Instructions to follow
If a line below contains the string "window", copy it out.

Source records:
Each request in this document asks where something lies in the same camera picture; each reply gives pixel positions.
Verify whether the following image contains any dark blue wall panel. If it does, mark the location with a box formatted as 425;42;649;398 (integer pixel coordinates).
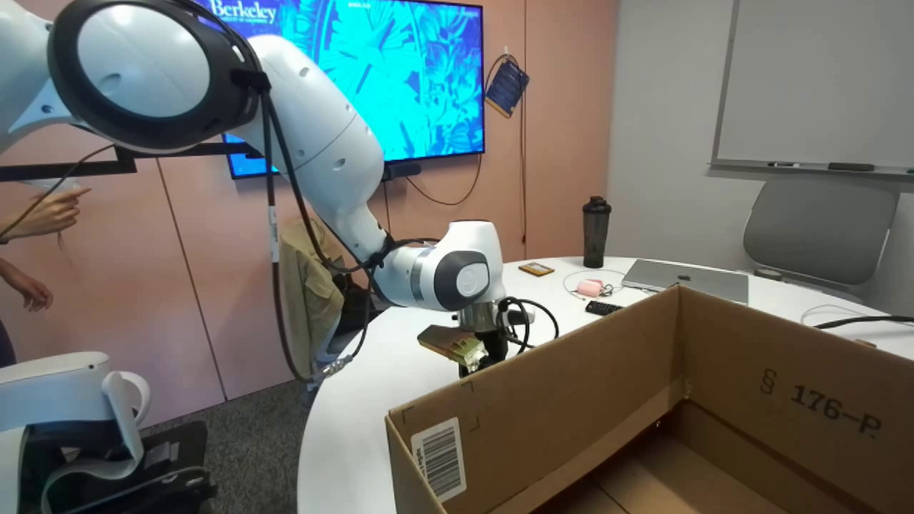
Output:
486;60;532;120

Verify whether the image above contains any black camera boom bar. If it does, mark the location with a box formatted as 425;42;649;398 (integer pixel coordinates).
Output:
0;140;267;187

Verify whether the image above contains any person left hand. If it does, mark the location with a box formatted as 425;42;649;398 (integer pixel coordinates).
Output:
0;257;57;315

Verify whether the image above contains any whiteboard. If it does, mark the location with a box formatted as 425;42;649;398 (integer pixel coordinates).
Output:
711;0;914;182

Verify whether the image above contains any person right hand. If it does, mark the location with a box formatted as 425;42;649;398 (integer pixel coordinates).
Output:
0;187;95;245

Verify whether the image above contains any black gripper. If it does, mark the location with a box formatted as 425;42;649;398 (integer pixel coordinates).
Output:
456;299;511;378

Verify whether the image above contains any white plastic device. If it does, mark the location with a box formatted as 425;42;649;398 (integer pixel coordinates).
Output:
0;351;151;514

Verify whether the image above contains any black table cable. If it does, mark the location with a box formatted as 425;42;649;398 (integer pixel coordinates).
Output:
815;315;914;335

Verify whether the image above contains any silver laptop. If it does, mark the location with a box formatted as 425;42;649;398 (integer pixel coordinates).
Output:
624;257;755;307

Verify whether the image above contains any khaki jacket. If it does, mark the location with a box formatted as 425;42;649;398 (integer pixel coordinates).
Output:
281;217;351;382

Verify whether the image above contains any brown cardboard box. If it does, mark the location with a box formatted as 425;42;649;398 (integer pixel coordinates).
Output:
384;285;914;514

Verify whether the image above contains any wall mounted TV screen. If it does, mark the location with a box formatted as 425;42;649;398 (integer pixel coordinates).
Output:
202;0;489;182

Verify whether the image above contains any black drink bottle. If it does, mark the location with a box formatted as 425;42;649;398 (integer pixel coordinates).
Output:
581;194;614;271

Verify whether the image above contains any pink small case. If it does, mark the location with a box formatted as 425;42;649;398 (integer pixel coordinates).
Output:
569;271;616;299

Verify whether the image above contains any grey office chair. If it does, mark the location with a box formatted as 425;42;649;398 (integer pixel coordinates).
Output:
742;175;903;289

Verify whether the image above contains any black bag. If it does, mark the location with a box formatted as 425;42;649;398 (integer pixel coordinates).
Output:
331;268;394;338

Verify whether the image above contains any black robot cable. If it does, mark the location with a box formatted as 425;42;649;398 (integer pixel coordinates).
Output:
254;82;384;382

--

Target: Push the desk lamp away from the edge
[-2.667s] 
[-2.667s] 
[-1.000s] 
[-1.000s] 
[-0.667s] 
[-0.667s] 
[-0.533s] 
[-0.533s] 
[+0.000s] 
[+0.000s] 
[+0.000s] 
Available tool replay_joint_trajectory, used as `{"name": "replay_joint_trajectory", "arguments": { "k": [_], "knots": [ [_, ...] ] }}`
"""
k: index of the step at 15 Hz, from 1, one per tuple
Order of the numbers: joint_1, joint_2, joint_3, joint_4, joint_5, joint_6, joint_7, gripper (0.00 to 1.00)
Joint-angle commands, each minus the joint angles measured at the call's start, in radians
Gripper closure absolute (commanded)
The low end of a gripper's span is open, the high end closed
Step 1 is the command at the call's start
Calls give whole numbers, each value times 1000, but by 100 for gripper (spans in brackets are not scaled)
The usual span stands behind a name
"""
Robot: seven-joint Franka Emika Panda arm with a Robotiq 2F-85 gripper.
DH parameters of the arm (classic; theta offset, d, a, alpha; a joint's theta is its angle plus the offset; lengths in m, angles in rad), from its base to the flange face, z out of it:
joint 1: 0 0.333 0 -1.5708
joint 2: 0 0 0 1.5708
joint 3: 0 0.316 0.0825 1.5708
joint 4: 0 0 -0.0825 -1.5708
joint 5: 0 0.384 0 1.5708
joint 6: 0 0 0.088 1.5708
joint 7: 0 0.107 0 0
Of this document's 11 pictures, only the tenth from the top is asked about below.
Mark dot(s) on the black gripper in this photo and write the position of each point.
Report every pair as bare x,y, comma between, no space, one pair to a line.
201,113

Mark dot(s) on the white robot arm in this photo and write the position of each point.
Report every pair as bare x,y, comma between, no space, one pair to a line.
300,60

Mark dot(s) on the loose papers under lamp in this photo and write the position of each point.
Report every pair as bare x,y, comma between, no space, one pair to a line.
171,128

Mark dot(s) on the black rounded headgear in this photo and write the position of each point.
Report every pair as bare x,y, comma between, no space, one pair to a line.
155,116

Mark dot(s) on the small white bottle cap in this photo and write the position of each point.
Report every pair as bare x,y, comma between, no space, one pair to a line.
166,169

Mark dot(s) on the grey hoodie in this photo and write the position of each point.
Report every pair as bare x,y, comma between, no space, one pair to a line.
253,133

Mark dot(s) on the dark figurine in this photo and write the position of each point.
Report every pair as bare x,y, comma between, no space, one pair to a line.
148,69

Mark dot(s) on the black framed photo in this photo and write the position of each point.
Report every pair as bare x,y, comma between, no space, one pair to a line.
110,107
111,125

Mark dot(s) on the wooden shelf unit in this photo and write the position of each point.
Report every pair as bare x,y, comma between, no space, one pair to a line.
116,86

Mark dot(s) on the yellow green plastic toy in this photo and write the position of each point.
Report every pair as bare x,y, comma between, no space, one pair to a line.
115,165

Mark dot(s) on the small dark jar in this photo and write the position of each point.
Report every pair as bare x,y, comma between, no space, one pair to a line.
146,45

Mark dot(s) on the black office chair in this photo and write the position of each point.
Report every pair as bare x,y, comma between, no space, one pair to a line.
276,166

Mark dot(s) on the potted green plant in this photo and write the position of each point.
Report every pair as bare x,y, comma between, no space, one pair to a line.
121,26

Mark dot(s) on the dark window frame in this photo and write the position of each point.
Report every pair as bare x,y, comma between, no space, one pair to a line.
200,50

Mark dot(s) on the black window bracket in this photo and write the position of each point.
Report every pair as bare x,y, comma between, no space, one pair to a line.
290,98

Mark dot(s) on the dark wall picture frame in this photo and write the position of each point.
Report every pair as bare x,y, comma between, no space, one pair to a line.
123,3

Answer to this task
Mark dot(s) on the dark window frame in this photo and write the position of each point.
Mark dot(s) on the black window bracket in this photo and write the position of each point.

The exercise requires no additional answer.